• _DATA PROVIDED_
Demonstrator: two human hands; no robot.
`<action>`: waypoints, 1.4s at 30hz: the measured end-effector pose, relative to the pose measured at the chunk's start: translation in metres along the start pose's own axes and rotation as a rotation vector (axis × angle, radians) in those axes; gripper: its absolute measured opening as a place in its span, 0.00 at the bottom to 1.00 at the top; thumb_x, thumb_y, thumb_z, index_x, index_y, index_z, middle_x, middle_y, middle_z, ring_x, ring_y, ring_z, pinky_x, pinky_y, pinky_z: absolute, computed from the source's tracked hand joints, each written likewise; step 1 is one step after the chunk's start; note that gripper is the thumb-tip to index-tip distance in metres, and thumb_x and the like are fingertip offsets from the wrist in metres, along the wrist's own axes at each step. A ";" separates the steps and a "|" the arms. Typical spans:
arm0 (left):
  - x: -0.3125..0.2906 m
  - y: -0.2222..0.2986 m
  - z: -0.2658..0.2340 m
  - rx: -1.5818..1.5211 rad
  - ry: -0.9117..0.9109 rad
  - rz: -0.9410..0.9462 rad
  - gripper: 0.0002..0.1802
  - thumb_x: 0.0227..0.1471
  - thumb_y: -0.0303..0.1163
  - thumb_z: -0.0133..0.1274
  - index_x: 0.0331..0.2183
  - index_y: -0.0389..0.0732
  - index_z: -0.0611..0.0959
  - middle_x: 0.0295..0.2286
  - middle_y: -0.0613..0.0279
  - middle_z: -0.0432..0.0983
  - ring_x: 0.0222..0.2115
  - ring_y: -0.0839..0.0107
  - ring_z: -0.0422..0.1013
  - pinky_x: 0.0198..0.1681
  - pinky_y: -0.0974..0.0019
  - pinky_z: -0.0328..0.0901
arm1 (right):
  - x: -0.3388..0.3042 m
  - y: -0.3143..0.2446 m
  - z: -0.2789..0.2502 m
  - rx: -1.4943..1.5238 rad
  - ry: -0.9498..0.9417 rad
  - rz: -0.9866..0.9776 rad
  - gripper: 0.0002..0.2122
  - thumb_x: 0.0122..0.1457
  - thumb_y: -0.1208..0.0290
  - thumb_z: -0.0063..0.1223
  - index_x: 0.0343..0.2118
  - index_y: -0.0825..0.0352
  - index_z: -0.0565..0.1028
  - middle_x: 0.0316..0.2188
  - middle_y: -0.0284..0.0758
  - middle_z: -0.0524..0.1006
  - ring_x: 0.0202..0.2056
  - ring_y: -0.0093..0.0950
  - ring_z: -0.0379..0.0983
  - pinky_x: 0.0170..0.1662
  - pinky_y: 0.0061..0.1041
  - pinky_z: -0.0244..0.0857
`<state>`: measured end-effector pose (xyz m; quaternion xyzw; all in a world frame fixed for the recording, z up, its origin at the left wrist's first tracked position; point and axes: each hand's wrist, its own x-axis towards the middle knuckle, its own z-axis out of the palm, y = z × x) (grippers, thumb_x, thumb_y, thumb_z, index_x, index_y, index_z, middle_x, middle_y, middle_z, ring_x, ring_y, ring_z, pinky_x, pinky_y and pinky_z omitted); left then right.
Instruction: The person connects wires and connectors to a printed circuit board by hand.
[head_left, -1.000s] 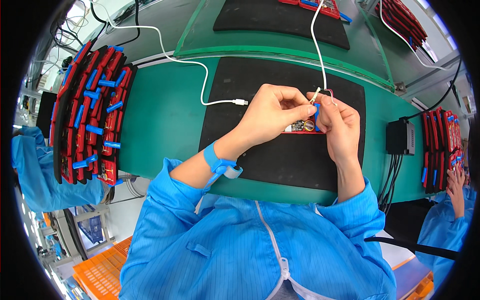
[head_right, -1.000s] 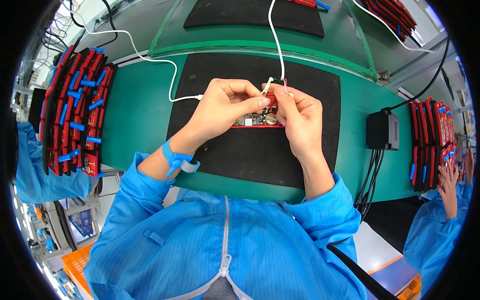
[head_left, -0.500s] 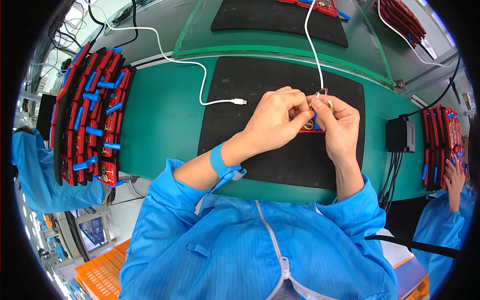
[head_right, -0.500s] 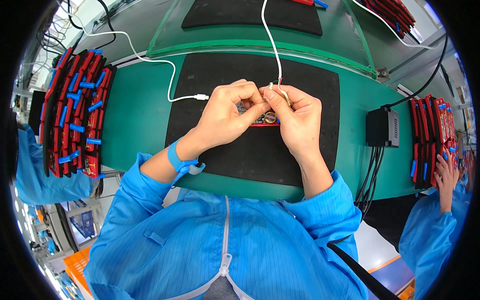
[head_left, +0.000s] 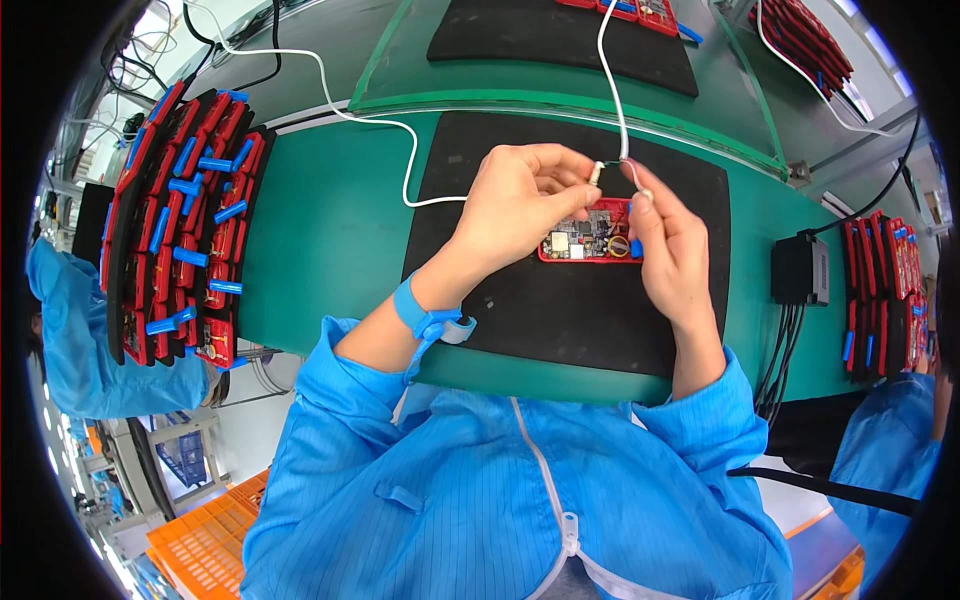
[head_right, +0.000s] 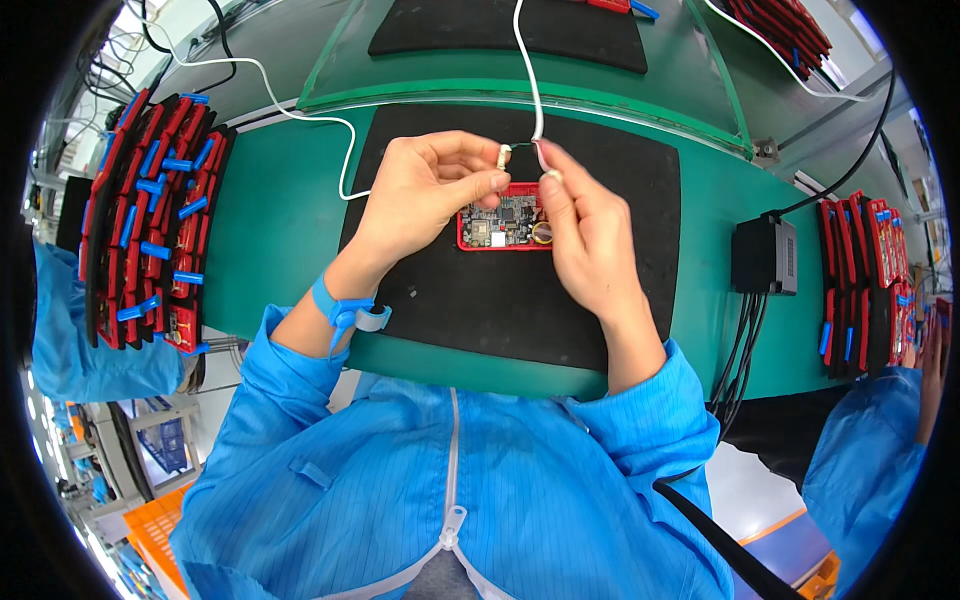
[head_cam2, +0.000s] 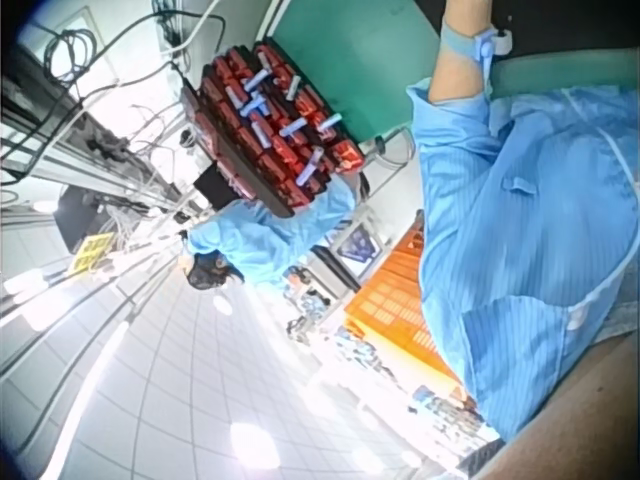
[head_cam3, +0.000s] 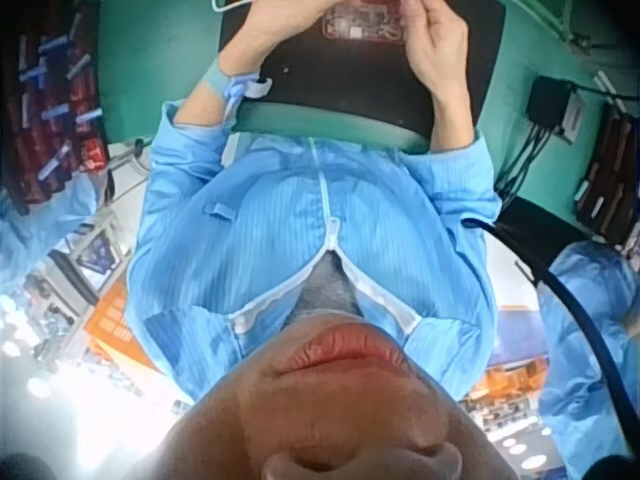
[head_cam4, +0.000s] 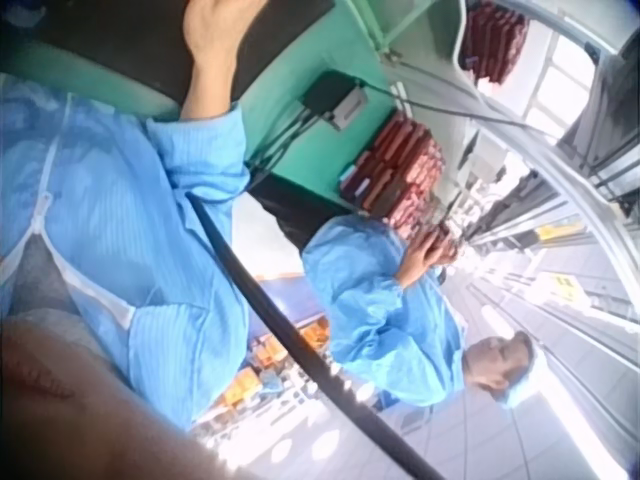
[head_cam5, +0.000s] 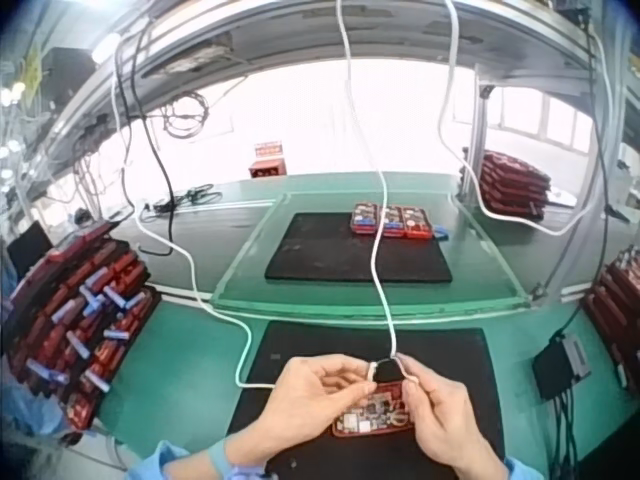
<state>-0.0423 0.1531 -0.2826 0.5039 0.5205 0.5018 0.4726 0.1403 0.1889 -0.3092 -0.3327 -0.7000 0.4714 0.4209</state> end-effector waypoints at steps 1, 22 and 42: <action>-0.001 0.000 0.000 0.097 0.005 0.007 0.07 0.49 0.24 0.58 0.32 0.31 0.79 0.26 0.58 0.79 0.26 0.77 0.75 0.30 0.75 0.70 | 0.003 -0.001 -0.002 -0.203 0.092 -0.070 0.14 0.64 0.70 0.44 0.48 0.73 0.72 0.26 0.35 0.77 0.22 0.20 0.68 0.29 0.22 0.62; -0.010 -0.011 -0.008 0.013 -0.133 -0.021 0.05 0.48 0.24 0.59 0.29 0.31 0.81 0.23 0.63 0.76 0.23 0.81 0.71 0.26 0.78 0.67 | 0.005 -0.013 -0.006 0.229 -0.165 0.117 0.06 0.55 0.80 0.56 0.35 0.73 0.78 0.29 0.33 0.75 0.31 0.23 0.75 0.34 0.19 0.71; -0.013 -0.020 -0.009 -0.003 -0.024 -0.038 0.09 0.49 0.24 0.58 0.34 0.29 0.81 0.27 0.56 0.78 0.27 0.77 0.75 0.30 0.76 0.70 | 0.002 -0.005 -0.002 0.085 0.050 0.150 0.08 0.55 0.79 0.56 0.37 0.73 0.78 0.31 0.37 0.79 0.33 0.24 0.77 0.35 0.19 0.72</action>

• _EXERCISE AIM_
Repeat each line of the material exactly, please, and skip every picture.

• _WRITTEN SOLUTION_
Demonstrator: two human hands; no robot.
`<action>`: waypoints, 1.4s at 30hz: the measured end-effector pose, relative to the pose measured at the chunk's start: translation in metres along the start pose's own axes and rotation as a rotation vector (axis × angle, radians) in those axes; gripper: its absolute measured opening as a place in its span, 0.00 at the bottom to 1.00 at the top; thumb_x, thumb_y, thumb_z, index_x, index_y, index_z, middle_x, middle_y, middle_z, ring_x, ring_y, ring_z, pinky_x, pinky_y, pinky_z: absolute, computed from the source's tracked hand joints, each written likewise; step 1 is one step after the chunk's start; note that gripper is the thumb-tip to index-tip distance in metres, and thumb_x and the like are fingertip offsets from the wrist in metres, along the wrist's own axes at each step. A ";" separates the steps and a "|" the arms. Typical spans:
arm0 (left):
  - x: -0.3125..0.2906 m
  - y: -0.2222..0.2986 m
  - z: -0.2658..0.2340 m
  - rx: -1.5818..1.5211 rad
  - ry: -0.9117..0.9109 rad
  - rz: -0.9410..0.9462 rad
  - gripper: 0.0002..0.1802
  - thumb_x: 0.0227..0.1471
  - thumb_y: -0.0303..0.1163
  - thumb_z: -0.0133..0.1274
  - index_x: 0.0331..0.2183
  - index_y: -0.0389..0.0732
  - index_z: -0.0611..0.0959
  - middle_x: 0.0295..0.2286
  - middle_y: -0.0613..0.0279
  - middle_z: -0.0432..0.0983
  - ring_x: 0.0222..0.2115
  - ring_y: -0.0839..0.0107
  - ring_z: -0.0422..0.1013
  - pinky_x: 0.0198..0.1681
  - pinky_y: -0.0974..0.0019
  - pinky_z: -0.0328..0.0901
arm1 (right):
  - x: -0.3388..0.3042 m
  - y: -0.3143..0.2446 m
  - z: -0.2789..0.2502 m
  - rx: -1.4943..1.5238 rad
  - ry: -0.9498..0.9417 rad
  - rz: -0.9866..0.9776 rad
  - gripper: 0.0002..0.2122
  - thumb_x: 0.0122..0.1457
  - thumb_y: -0.1208..0.0290
  - thumb_z: -0.0063..0.1223
  - index_x: 0.0343..0.2118
  - index_y: -0.0825..0.0352
  - index_z: -0.0565..0.1028
  - middle_x: 0.0316..0.2188
  - middle_y: -0.0284..0.0758
  - middle_z: -0.0524..0.1006
  - ring_x: 0.0202..0.2056
  - ring_y: -0.0093..0.0950
  - ring_z: -0.0379..0.0983
  - pinky_x: 0.0170..0.1662
  - pinky_y: 0.0061..0.1041
  - pinky_z: -0.0244..0.0857
`<state>`: measured end-effector pose (xyz m; quaternion xyzw; all in a world frame fixed for the recording, z up, its origin at the left wrist's first tracked position; point and axes: each hand's wrist, its own x-axis towards the middle knuckle, its own z-axis out of the palm, y = z × x) (grippers, thumb_x, thumb_y, thumb_z, index_x, index_y, index_z, middle_x, middle_y, middle_z, ring_x, ring_y, ring_z, pinky_x, pinky_y and pinky_z omitted); left then right.
Instruction: The person connects wires and connectors to a printed circuit board by hand.
[head_left, -1.000s] 
[head_right, -1.000s] 
[head_left, -0.500s] 
[head_right, -0.500s] 
[head_left, +0.000s] 
[head_right, +0.000s] 
[head_cam2, +0.000s] 
[head_cam3, +0.000s] 
[head_cam4, +0.000s] 
[head_cam5, +0.000s] 
<state>-0.0423 0.1531 -0.2826 0.5039 0.5205 0.5018 0.4726 0.1403 0.1889 -0.3092 -0.3327 -0.7000 0.4714 0.4209</state> end-effector waypoints at steps 1, 22 and 42: <action>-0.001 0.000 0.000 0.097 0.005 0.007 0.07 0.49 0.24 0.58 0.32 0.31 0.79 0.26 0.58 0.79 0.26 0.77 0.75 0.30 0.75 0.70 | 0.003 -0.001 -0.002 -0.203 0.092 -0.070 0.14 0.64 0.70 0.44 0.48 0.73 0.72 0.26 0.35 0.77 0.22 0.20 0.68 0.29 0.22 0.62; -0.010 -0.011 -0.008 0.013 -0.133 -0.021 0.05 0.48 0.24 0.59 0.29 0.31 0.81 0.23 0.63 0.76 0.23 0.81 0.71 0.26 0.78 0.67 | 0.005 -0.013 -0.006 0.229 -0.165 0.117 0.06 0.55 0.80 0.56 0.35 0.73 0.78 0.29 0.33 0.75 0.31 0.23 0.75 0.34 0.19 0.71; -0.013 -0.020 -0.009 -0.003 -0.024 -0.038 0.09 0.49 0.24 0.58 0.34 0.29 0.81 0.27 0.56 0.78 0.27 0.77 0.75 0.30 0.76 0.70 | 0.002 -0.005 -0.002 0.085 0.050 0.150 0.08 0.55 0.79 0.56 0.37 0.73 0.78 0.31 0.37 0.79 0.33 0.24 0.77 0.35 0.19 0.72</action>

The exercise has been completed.